America’s democratic institutions and processes haven’t worked properly for quite some time. All of us can tick off evidence: a Senate that simply refuses to hold hearings on a Presidential nominee for the Supreme Court; legislators’ willingness to petulantly shut down government when they don’t get their way; the widespread, obstinate denial of science and rejection of empirical evidence in favor of policies based upon ideology and/or religious dogma; and of course, the toxic partisanship and racial resentments reflected in the decision of Congressional Republicans to block anything and everything proposed by our first African-American President, irrespective of the merits of any particular proposal. I could go on.

Had Hillary Clinton been elected President, she would have faced the same ferocious, partisan hostility that Obama has had to deal with–but on steroids. Irrational hatred of the Clintons, especially Hillary, is baked into Republican DNA. Not only would she have faced constant, repetitive Congressional “investigations,” several House members were already drawing up Articles of Impeachment. (Why wait for her to actually do something impeachable?)

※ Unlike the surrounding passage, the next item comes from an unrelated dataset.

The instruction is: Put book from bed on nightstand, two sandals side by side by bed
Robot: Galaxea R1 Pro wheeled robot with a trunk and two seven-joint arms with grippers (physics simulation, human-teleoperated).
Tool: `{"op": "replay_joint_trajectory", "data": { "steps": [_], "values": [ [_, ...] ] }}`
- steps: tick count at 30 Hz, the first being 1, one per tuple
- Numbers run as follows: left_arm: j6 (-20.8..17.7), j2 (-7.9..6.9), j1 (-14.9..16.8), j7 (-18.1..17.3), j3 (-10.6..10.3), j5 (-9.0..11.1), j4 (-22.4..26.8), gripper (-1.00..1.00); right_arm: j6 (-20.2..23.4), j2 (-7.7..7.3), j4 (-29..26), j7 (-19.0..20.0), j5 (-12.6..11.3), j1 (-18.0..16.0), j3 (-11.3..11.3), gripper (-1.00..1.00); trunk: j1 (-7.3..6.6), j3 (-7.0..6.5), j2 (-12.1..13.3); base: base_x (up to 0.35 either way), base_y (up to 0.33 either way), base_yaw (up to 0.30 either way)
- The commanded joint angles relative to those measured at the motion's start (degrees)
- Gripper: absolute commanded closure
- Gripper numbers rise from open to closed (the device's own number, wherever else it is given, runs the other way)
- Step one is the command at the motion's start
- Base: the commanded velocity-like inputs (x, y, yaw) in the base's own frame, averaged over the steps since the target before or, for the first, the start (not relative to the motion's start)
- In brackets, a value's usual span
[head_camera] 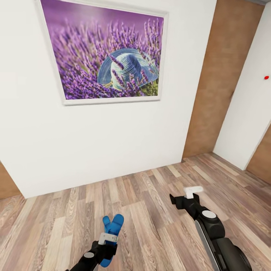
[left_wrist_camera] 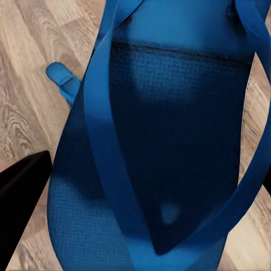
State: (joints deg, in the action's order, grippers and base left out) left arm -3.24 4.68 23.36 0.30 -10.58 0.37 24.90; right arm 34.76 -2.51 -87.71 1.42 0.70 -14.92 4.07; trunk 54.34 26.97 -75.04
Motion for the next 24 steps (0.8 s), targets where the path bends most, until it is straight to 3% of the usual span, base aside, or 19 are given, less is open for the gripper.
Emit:
{"op": "replay_joint_trajectory", "data": {
  "steps": [1,20,24],
  "values": [
    [-0.2,-0.02,0.0,0.5,-0.2,0.0,0.1,1.0,0.3,-0.04,-0.1,0.1,0.1,0.0,0.0,-1.0,0.01,0.06,0.0,0.027,-0.019,0.254],
    [-0.5,-0.02,0.0,0.6,-0.2,-0.3,0.1,1.0,0.3,-0.04,0.0,0.1,0.1,0.0,0.1,-1.0,0.01,0.06,0.0,0.005,-0.003,0.278],
    [-0.5,-0.02,0.0,0.6,-0.2,-0.3,0.1,1.0,0.3,-0.04,0.0,0.3,0.1,0.0,0.1,-1.0,0.01,0.06,0.0,0.0,0.0,0.133]
  ]
}}
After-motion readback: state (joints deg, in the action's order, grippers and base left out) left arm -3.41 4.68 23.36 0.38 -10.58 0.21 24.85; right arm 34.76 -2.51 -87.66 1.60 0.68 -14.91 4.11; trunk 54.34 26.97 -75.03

Meanwhile, lawmakers in both parties continue to block policies seen as threatening to the interests of the oligarchs that effectively control our national and state legislatures. It is irrelevant that large majorities of Americans favor background checks for people buying guns, higher taxes on the rich, a discontinuation of obscene subsidies to oil companies or numerous other measures. Especially at the federal level, the policy preferences that count are those of the big donors as conveyed by their lobbyists–many of whom used to be legislators in the incestuous political stew that is Washington, D.C.

This is not the way a working democracy operates.

Although the self-dealing and the nastiness has unquestionably gotten worse, most of this isn’t new. It has become more visible in the Internet Age, but the inability of our governing structure to deal with a technologically integrated, inexorably globalizing, demographically diversifying modern world has been apparent for decades.

American government does not work as it should, and it hasn’t for quite some time. It certainly hasn’t ameliorated or addressed–or even explained– the dramatic changes that have created economic and social distress among so many of our citizens.

Dissatisfied citizens look for someone to blame. To the extent they blame the status quo in Washington, that’s probably fair enough. Given human nature, however, a lot of our fellow-citizens blame immigrants, African-Americans, Muslims, Jews, “uppity” women…the “other”…for cultural changes that disadvantage them or make them uncomfortable, and for a government that doesn’t work for them.

Social scientists tell us that the two strongest predictors of support for Donald Trump were racial resentment and misogyny.

So now we have a President-elect whose profound ignorance and incompetence is likely to deliver the coup de grace to creaky government institutions and even more likely to exacerbate the social divisions and bigotries he cultivated during the campaign. Whether he serves out his term, or we end up with Mike Pence (a rigid theocrat who is equally incompetent, equally uninterested in the mechanics of governing), all signs suggest we are on the cusp of an era of massive social upheaval.

The question is: when the incommensurate passions triggered by impending conflicts subside, will we be able to construct a fairer, more streamlined and responsive, more (small-d) democratic governing structure, one that is more adapted to the realities of the modern world?

Can we salvage the best parts of our governing philosophy, and create institutional structures that work for all our citizens? Or will four years of authoritarianism and continued exploitation of racial, religious and ethnic divisions leave the oligarchs and white supremacists firmly in charge?

What would a better, more trustworthy American democracy look like?

I have some ideas I’ll share tomorrow. I invite yours.